** Work required **
Please report, as a bare number, how many lines below include the string "camera".

** Stored items **
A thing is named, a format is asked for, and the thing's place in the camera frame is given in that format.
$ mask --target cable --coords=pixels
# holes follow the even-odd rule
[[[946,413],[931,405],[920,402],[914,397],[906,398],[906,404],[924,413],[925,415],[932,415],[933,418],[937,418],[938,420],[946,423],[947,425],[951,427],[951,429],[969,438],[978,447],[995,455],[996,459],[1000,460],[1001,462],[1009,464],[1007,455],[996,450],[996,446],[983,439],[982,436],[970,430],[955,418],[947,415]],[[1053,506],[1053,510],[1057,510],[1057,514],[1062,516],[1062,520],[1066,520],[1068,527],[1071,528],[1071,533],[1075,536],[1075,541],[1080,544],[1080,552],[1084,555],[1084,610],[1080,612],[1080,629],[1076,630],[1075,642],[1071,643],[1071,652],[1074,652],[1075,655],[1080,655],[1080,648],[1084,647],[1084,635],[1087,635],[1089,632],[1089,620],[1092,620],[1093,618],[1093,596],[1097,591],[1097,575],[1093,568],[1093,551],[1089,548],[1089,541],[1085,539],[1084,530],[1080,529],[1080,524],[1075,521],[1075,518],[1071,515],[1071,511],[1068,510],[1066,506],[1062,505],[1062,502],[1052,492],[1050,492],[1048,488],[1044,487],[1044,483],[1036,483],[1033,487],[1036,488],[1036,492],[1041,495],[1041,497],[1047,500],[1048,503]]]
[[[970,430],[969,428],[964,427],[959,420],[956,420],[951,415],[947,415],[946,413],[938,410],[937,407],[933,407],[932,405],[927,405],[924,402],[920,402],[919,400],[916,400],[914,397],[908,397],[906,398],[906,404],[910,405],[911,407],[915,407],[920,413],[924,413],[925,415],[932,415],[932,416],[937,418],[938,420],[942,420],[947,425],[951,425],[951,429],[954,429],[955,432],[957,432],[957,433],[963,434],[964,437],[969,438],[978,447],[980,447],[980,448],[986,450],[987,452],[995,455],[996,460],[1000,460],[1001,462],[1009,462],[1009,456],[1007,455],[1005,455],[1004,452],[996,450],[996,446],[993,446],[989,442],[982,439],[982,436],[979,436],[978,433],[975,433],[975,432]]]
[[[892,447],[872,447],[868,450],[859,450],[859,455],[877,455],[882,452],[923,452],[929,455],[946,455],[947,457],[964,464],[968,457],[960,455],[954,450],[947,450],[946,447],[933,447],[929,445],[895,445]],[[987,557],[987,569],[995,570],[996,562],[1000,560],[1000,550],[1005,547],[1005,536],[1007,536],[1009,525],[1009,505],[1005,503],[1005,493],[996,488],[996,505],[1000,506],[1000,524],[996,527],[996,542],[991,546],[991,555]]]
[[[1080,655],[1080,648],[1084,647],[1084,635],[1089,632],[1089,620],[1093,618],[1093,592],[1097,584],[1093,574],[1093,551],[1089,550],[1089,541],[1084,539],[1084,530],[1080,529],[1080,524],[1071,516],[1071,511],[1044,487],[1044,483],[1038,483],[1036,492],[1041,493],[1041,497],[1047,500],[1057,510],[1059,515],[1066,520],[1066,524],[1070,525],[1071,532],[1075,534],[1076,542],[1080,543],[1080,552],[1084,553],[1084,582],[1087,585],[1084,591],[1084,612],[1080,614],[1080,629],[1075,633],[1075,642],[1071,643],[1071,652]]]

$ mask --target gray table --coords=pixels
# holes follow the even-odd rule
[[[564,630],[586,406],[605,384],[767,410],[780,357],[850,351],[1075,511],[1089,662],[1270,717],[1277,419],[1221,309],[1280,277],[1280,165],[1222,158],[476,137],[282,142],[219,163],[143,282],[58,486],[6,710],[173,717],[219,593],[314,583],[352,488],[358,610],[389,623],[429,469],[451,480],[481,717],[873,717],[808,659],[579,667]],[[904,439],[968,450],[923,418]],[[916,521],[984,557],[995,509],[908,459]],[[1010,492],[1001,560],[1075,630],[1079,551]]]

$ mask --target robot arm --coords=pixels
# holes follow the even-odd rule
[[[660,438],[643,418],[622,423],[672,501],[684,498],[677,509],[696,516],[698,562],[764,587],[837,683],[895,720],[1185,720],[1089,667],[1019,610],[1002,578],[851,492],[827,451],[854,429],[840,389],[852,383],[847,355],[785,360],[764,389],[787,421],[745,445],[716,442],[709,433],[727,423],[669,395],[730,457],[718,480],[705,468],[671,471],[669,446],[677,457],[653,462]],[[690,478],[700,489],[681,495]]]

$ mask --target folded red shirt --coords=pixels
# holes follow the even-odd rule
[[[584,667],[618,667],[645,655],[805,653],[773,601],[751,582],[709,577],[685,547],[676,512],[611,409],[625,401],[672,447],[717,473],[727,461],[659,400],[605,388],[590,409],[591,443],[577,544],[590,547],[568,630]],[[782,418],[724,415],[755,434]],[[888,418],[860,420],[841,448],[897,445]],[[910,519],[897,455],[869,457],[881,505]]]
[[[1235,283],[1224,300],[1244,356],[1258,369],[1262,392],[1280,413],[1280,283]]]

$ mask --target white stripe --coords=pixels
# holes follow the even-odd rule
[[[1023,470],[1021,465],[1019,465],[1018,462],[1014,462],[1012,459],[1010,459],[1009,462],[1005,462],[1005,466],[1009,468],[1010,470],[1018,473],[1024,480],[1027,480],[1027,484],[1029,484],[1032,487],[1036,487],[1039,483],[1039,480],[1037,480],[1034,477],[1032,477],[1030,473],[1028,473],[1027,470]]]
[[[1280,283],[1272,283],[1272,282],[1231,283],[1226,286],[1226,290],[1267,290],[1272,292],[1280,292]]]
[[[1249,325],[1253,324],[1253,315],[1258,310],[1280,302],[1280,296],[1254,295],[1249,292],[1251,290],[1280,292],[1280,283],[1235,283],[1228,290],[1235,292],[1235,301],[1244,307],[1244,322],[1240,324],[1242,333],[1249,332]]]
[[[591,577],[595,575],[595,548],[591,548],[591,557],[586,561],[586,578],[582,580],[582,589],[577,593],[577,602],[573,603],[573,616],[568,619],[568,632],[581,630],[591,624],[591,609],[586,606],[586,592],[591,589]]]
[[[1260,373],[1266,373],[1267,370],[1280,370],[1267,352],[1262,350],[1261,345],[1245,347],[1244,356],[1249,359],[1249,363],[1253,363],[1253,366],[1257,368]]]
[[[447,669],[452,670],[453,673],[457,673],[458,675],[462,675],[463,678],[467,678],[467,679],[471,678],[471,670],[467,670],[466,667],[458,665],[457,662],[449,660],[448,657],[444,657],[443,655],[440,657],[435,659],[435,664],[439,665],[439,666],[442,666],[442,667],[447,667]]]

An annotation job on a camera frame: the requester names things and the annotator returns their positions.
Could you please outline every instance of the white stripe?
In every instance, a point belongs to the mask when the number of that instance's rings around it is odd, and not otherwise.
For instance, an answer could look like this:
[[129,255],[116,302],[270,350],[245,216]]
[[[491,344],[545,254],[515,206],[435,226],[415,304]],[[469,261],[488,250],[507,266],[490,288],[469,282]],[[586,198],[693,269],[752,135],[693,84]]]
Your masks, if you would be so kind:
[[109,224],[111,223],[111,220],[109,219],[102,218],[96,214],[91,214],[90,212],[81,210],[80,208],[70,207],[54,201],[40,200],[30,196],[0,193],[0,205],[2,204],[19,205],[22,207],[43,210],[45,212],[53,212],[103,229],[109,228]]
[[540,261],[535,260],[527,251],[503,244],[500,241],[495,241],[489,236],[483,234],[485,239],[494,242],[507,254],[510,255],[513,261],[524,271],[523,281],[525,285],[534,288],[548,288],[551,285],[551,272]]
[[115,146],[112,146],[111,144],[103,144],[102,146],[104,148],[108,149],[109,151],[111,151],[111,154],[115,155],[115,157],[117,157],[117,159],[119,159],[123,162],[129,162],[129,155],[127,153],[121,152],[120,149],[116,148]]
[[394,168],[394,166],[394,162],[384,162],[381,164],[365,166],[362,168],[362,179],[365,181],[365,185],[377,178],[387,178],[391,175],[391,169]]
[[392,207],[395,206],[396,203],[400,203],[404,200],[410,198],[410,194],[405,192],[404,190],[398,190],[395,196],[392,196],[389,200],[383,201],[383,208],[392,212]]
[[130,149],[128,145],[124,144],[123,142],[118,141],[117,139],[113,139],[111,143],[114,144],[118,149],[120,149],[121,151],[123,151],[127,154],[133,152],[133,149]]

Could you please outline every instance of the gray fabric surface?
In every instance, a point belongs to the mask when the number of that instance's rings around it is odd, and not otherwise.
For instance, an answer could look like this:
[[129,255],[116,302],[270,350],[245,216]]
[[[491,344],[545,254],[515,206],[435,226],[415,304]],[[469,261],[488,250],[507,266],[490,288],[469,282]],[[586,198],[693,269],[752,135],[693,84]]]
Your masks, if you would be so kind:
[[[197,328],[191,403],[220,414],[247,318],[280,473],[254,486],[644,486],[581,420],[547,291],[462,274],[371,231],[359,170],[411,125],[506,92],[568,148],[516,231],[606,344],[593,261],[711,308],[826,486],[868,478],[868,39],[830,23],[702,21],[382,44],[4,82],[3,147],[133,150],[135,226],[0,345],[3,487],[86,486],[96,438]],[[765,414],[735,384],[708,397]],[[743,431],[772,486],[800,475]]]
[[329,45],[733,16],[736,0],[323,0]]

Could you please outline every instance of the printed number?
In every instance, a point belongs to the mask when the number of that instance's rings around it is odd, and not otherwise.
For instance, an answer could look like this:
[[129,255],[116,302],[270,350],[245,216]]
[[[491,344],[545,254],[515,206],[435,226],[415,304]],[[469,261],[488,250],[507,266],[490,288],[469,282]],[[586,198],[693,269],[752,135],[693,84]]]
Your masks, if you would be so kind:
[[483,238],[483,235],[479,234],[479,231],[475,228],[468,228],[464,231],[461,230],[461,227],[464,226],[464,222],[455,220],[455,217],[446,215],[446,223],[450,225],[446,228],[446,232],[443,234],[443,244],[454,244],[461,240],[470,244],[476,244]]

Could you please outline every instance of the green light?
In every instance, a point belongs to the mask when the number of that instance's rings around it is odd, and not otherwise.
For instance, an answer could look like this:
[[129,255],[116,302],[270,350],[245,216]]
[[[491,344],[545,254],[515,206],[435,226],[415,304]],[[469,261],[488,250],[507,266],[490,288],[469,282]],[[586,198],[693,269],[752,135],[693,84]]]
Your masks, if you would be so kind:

** Solution to this exercise **
2